= Patrick Davis (politics) =

American political consultant

Patrick Davis is a political consultant and strategist. Davis has worked in the George H. W. Bush Administration and the National Republican Senatorial Committee, most notably as Political Director in 2004. Davis also served as the Executive Director of the South Dakota Republican Party before going into private business in 2005. He lives in Colorado Springs, Colorado, with his wife, Jo Ann, and their two children.

==Life in the public sphere==
After graduating from college in 1990, Davis served as the Assistant to the Deputy Director of White House Political Affairs in the George H. W. Bush Administration. Davis then worked for the 1992 Bush-Quayle Presidential campaign, serving as the field desk coordinator for eleven Northwestern states.

Davis served as the Executive Director of the South Dakota Republican Party from 1995 to 1999. During this time, South Dakota Republicans increased their majorities in both houses of the State Legislature, John Thune was elected to the United States House of Representatives and Governor Bill Janklow was re-elected.

In 1999, Davis was hired to represent the National Republican Senatorial Committee as a Regional Political Director in ten Republican United States Senate campaigns. During the 2004 election cycle, Davis served as the NRSC's Political Director, increasing the Republican majority from 51 to 55. In his position as Political Director, Davis managed the political and strategic operations of the committee, including candidate recruitment, message development, and campaign management. He also directed the committee's $35 million voter contact budget.

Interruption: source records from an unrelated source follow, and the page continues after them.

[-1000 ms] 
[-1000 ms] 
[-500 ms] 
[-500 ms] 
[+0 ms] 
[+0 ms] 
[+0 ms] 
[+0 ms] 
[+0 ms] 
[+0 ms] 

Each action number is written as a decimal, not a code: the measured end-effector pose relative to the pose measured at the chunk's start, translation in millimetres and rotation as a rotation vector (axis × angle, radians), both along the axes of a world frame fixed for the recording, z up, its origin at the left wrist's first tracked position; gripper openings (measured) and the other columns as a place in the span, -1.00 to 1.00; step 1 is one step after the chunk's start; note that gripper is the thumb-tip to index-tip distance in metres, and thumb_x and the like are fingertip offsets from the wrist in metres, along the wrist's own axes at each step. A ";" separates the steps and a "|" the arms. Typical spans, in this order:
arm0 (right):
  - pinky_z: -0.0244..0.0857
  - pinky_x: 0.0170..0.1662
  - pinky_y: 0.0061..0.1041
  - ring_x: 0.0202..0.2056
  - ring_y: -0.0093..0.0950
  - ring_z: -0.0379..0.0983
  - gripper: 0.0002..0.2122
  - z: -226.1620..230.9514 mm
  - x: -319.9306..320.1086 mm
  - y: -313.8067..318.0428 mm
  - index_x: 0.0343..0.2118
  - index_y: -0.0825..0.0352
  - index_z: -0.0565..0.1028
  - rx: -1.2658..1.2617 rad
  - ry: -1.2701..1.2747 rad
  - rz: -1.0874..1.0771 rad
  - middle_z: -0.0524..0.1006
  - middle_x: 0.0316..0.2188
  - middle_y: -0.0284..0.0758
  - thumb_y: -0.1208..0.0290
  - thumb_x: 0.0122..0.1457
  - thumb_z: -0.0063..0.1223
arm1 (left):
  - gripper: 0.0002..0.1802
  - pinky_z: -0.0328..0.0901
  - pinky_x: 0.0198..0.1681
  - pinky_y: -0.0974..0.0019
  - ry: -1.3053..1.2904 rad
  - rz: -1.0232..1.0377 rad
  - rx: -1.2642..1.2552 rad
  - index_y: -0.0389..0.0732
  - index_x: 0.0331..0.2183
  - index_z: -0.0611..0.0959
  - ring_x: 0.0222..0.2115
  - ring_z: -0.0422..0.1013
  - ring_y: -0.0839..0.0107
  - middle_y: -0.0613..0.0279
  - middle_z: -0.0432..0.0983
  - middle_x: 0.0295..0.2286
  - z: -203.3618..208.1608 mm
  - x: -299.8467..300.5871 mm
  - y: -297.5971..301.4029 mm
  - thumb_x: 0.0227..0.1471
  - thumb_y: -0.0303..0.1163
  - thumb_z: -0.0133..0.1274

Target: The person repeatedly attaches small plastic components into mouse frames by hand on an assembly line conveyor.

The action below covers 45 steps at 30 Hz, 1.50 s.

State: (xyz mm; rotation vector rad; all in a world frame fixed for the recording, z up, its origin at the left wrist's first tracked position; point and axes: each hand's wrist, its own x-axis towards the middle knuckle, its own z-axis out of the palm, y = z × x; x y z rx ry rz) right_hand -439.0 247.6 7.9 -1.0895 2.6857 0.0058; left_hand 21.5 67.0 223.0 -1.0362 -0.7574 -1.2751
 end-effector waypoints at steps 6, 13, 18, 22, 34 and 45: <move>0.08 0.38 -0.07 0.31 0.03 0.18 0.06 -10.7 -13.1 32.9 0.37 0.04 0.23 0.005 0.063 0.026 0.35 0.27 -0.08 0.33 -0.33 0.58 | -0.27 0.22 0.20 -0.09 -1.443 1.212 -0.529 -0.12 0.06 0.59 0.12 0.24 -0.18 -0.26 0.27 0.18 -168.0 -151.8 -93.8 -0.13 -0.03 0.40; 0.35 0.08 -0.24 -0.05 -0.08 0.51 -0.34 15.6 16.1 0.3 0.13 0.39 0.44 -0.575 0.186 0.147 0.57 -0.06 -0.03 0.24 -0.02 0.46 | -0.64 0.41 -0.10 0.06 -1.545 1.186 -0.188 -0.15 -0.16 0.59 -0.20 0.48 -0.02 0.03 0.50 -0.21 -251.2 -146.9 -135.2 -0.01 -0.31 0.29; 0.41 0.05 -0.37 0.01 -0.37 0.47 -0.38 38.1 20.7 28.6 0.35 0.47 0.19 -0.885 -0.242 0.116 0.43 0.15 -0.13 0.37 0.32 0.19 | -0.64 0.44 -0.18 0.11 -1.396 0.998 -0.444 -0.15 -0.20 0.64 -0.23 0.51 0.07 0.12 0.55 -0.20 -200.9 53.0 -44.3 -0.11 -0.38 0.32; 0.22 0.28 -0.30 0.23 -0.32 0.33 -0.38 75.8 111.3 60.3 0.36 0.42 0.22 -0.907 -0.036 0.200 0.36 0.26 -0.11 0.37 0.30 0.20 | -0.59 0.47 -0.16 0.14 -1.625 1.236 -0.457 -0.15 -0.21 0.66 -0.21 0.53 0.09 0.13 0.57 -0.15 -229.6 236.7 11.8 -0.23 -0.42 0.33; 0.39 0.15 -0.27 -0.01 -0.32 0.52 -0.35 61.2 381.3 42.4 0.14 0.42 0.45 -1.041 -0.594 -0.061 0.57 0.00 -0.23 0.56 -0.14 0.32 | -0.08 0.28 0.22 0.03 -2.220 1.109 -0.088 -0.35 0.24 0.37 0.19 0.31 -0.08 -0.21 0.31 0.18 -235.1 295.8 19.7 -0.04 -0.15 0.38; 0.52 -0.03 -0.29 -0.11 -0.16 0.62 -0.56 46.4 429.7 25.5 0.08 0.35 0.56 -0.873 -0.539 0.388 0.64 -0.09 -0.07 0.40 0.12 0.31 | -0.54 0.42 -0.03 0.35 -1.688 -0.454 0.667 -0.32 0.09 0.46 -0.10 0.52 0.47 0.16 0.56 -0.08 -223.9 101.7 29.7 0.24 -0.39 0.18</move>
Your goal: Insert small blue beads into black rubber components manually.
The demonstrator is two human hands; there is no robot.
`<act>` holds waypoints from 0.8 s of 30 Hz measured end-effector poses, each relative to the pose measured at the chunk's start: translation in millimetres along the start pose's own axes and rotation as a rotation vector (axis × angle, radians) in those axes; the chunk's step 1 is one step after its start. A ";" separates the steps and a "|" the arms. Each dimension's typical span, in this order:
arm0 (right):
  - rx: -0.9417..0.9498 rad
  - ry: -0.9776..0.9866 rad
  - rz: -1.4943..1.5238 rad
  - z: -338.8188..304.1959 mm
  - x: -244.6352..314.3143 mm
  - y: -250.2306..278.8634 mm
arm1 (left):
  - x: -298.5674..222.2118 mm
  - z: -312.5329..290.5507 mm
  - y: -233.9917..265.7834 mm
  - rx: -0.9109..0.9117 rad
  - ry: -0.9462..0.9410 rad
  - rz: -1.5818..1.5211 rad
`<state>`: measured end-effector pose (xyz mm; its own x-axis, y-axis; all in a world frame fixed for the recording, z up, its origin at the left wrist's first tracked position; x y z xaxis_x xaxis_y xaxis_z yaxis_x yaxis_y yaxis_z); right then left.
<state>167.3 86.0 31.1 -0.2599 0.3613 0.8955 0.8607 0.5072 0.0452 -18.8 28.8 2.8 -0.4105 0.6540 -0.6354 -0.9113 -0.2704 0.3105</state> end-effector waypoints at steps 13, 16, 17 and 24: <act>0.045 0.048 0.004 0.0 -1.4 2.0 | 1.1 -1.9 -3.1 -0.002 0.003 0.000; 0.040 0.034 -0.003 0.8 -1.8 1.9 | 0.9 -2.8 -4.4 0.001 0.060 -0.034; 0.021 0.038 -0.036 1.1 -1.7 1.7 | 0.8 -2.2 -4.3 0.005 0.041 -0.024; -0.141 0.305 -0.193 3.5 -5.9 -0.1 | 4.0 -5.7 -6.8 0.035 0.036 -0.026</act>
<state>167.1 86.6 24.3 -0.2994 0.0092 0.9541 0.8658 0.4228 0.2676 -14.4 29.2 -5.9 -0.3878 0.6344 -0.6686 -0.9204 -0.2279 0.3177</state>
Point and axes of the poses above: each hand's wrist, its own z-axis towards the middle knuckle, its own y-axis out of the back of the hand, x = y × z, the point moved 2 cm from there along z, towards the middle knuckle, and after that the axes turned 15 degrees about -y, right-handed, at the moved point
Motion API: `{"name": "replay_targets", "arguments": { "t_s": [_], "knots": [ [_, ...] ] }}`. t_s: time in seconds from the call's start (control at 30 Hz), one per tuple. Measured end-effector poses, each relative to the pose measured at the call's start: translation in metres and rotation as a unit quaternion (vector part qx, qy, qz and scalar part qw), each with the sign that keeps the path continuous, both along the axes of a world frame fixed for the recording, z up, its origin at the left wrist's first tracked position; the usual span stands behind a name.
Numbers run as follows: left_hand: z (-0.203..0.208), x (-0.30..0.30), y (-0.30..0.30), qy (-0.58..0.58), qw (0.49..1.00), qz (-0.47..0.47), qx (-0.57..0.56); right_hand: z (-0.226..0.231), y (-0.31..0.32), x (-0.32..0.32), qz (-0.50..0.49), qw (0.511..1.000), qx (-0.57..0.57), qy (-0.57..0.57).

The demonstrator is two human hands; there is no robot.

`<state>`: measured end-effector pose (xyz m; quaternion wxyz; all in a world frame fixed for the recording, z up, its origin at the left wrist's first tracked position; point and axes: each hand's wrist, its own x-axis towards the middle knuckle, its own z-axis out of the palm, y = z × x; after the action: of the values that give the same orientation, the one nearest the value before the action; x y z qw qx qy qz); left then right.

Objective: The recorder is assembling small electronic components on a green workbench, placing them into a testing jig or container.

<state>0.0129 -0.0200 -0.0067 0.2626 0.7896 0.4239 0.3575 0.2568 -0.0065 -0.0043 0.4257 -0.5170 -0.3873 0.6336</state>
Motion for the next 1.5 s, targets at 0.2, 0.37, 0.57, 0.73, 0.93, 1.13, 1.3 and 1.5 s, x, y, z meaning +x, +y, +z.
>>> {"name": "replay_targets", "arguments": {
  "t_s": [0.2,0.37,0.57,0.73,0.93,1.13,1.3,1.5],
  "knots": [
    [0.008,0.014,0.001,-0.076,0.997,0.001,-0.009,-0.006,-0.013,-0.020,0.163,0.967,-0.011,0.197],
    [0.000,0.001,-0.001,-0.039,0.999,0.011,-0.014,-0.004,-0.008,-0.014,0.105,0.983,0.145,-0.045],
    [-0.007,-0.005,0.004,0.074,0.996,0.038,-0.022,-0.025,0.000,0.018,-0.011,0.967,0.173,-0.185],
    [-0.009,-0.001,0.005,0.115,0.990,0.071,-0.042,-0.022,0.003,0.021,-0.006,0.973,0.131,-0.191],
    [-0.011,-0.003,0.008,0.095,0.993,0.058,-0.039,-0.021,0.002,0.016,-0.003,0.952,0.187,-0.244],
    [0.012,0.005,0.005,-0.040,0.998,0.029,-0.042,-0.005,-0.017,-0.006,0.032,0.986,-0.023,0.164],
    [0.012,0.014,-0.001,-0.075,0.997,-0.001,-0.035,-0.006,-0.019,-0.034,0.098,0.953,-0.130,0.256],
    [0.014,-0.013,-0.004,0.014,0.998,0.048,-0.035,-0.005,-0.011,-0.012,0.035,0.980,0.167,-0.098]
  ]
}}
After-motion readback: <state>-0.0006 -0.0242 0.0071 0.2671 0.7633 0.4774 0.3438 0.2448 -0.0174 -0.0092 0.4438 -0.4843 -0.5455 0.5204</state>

Davis was involved in the competitive winning United States Senate campaigns for John Thune, Norm Coleman, Wayne Allard, Gordon Smith, Conrad Burns, Tom Coburn, Mel Martinez, Richard Burr, David Vitter, Jim Bunning, Johnny Isakson, Mike Lee, Richard Burr, John Hoeven, and Jim DeMint.

Davis was involved in the competitive winning United States Representative campaigns for Cynthia Lummis, Rick Berg, Steve Daines, Kristi Noem, Tim Huelskamp, and Mike Coffman.

==Private consultant==
In 2005, Davis founded Patrick Davis Consulting, LLC, a company that serves candidates, campaigns and corporations clients. Patrick Davis Consulting has been hired to work for both local and national campaigns, including Steve House for Governor (CO), Joe Gschwendtner for Governor (CO), Steve Laffey for Congress (CO), Floyd Trujillo for U.S. Senate (CO), Ron Saxton for Governor (OR), Don Stenberg for U.S. Senate (NE), Mike Protack for U.S. Senate (DE), Scott Tipton for Congress (CO-3), Jeff Crank for Congress (CO-5), Duane Sand for Congress (ND), Bruce Whalen for Congress (SD), Rick O'Donnell for Congress (CO-7), Kyle Hybl for CU Regent (CO-5), Eli Schwiesow for State Senate (SD), Glen Urquhart for Congress (DE), Karen England for Lt. Governor (CA), Rhonda Sivarajah for Congress (MN), Sharna Wahlgren for Congress (MN), David Gerson for Congress (MN) and Dan Lederman for Senate (SD)

Since 1990, Davis has been involved in the winning U.S. Senate campaigns for John Thune, John Hoeven, Larry Pressler ('90), Steve Daines, Dan Sullivan, Lisa Murkowski, Jim DeMint, Joni Ernst, Cory Gardner, Thom Tillis, Bill Cassidy, Mike Lee, Norm Coleman, Rudy Boschwitz ('90), Tom Cotton, Bill Frist, Wayne Allard, Gordon Smith, Conrad Burns, Tom Coburn, Mel Martinez, Richard Burr, Jim Inhofe, John Cornyn, Sam Brownback, David Vitter, Jim Bunning, and Johnny Isakson.

He has been involved in the winning US House campaigns of Kristi Noem, Kevin Cramer, Tim Huelskamp, Mike Coffman, Steve Pearce, and Cynthia Lummis.

Finally, Patrick Davis Consulting also provides public relations services for private, non-political clients, such as Wal-Mart, Comcast, Neumann Education Foundation, and Neumann Systems Group.